British-born economist wins Nobel Prize for Economics
UK-born economist Angus Deaton was awarded the 2015 Nobel Prize for Economics on 12th October 2015 for "analysis of consumption, poverty, and welfare".
"To design economic policy that promotes welfare and reduces poverty, we must first understand individual consumption choices. More than anyone else Angus Deaton has enhanced this understanding," the Nobel Committee stated.
This is the final Nobel to be awarded in 2015.
Fact: Nobel Prize for Economics
The Nobel Prize for Economics, originally called the "Sveriges Riksbank Prize in Economic Sciences" wasn't part of the original awards mentioned in Alfred Nobel's 1895 will. It was introduced in 1968 to mark Sweden's central bank's 300th anniversary.
About : Angus Deaton's life
Angus Deaton was born in Edinburgh in 1945, and has enjoyed a distinguished academic career.
He completed his Bachelor's, Master's and PhD from Cambridge University in 1975, and taught at Cambridge University and Bristol University before moving to the United States to teach at Princeton University.
The microeconomist is also the author of several books addressing the issues of poverty and inequality.
Work : Deaton's contribution to Economics
Deaton is credited with explaining how tax changes change the consumption of various commodities and which social groups lose or gain.
He introduced the use of economic data at an individual level, rather than just at aggregate levels.
He revolutionised the measurement of poverty.
His research on "poverty traps" provided data explaining that malnutrition was the consequence of low income and not vice versa.
Fact: The almost ideal demand system
Deaton co-authored a paper with John Muellbauer in 1980, titled "An Almost Ideal Demand System" explaining how public policy affected consumer decisions.
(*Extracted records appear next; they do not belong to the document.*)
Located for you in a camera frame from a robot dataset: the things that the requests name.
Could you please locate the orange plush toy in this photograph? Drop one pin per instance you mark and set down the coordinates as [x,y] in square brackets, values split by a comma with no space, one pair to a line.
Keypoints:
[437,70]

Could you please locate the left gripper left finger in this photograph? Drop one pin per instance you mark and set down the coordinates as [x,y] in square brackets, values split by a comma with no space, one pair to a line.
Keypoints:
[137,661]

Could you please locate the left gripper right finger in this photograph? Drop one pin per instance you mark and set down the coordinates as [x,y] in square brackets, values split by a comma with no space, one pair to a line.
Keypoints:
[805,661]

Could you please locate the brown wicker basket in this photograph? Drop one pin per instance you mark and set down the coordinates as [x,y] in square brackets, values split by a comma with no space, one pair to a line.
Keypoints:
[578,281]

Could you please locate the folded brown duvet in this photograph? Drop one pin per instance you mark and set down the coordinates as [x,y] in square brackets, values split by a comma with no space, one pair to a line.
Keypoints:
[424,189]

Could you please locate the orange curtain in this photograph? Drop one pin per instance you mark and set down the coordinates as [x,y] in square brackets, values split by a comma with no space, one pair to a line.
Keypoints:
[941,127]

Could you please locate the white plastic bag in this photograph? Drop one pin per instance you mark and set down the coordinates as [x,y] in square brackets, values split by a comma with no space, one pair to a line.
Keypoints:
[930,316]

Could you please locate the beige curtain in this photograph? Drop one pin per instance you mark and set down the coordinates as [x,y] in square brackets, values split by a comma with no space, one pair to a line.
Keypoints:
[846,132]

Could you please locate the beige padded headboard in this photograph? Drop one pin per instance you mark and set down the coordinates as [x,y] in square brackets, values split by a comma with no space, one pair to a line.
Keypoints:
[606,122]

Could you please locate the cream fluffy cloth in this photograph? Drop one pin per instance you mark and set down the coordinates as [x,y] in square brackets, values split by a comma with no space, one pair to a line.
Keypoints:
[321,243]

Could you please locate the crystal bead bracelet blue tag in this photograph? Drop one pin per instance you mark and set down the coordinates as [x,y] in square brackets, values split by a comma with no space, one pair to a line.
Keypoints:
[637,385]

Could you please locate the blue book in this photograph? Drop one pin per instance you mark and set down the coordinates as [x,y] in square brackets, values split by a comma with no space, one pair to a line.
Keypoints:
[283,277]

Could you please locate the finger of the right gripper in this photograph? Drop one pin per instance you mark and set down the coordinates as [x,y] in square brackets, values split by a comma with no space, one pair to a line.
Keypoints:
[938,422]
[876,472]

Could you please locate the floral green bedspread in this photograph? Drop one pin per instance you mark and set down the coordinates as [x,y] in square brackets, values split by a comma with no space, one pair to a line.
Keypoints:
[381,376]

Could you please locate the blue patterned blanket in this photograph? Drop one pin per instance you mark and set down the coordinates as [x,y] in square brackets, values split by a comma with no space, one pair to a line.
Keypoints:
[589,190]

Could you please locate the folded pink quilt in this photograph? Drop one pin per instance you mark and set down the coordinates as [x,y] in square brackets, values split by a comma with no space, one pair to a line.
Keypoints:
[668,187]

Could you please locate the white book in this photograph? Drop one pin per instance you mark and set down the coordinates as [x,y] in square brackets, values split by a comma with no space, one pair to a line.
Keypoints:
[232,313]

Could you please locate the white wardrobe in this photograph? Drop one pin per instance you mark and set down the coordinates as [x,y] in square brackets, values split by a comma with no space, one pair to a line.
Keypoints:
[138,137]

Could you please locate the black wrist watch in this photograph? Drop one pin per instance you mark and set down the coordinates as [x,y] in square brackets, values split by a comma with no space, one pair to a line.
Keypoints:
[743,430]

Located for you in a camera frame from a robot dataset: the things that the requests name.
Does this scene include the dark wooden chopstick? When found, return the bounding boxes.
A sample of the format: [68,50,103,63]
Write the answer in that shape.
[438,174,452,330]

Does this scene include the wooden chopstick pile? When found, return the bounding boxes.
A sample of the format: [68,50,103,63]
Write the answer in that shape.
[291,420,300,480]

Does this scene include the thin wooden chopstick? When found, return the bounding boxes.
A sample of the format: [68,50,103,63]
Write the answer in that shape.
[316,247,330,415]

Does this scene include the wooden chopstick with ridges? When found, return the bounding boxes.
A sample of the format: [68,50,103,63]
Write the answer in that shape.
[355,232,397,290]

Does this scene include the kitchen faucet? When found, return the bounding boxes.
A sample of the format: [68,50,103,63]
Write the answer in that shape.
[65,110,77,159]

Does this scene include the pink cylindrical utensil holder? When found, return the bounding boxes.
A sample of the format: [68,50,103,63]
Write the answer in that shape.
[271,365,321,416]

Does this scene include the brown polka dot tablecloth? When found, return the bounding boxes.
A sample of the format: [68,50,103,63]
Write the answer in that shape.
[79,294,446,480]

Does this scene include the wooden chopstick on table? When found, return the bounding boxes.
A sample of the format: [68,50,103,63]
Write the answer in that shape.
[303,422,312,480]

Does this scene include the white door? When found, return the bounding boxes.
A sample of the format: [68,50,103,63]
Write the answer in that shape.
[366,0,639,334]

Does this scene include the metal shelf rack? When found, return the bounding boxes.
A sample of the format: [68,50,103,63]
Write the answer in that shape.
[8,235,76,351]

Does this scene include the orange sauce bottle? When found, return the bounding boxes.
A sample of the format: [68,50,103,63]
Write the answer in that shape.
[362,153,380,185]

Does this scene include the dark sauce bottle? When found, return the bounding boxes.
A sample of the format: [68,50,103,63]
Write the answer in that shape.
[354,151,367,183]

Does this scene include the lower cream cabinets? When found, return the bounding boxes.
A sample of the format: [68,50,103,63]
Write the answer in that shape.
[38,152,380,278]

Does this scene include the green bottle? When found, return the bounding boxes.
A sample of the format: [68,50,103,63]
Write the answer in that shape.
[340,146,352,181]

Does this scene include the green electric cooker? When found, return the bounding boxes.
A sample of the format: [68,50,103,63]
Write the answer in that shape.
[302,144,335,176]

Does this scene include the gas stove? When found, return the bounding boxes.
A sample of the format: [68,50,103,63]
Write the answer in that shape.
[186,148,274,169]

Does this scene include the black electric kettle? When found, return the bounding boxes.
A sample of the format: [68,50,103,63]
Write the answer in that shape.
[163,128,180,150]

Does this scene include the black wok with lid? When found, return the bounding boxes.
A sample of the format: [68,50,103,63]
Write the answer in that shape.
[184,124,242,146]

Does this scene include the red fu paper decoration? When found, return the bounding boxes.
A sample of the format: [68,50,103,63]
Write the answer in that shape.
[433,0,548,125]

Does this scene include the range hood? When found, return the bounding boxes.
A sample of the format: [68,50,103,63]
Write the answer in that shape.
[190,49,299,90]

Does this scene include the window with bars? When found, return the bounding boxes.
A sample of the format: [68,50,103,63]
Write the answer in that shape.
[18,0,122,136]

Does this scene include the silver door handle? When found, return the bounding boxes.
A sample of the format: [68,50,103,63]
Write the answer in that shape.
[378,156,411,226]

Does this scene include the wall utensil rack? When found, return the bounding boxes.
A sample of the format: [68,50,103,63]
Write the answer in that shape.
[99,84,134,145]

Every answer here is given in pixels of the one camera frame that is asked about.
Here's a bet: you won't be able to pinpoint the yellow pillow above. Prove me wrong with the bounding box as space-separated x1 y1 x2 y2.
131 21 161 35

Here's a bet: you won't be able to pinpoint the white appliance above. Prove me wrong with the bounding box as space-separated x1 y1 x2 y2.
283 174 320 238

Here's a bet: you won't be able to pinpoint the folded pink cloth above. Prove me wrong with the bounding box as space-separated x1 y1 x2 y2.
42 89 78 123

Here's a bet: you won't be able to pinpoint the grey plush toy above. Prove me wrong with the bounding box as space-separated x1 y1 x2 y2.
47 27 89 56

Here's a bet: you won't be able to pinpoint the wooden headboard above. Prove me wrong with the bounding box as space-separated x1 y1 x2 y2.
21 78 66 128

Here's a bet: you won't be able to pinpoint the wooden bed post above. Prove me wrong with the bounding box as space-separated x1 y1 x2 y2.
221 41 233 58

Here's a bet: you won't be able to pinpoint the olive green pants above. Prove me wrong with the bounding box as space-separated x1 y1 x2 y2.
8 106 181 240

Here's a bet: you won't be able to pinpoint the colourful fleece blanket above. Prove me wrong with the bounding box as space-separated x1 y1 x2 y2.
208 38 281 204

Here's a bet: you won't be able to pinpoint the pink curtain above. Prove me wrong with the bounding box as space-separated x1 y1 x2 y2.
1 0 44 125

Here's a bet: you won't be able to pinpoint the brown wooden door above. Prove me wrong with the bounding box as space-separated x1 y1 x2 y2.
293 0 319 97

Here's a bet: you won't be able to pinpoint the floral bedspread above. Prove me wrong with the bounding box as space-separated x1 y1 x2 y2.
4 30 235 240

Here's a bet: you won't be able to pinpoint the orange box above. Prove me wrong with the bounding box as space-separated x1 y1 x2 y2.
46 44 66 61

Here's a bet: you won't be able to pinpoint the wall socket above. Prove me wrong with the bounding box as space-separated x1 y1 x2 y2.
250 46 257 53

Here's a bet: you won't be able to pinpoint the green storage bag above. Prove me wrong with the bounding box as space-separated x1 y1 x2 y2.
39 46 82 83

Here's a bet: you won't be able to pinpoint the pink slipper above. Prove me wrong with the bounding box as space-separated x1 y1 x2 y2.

It was declared to be among the 20 most influential post-1970 articles by American Economic Review.
Refugees : Deaton's take on the Syrian refugee crisis
Angus Deaton is of the opinion that the Syrian refugee crisis is a result of inequality, stating that inequality is "putting enormous pressure on the boundaries between the poor world and the rich."
When asked for a solution he said that poverty reduction is definitely a long term solution, but "in the short term, stabilizing political instability in war zones would help."
12 Oct 2015: British-born economist wins Nobel Prize for Economics
Fact: Winners of the Nobel Prize for Economics
More than 80% of the winners of the Sveriges Riksbank Prize in Economic Sciences or the Nobel Prize for Economics have been Americans. The political scientist Elinor Ostrom became the only female laureate when she won in 2009.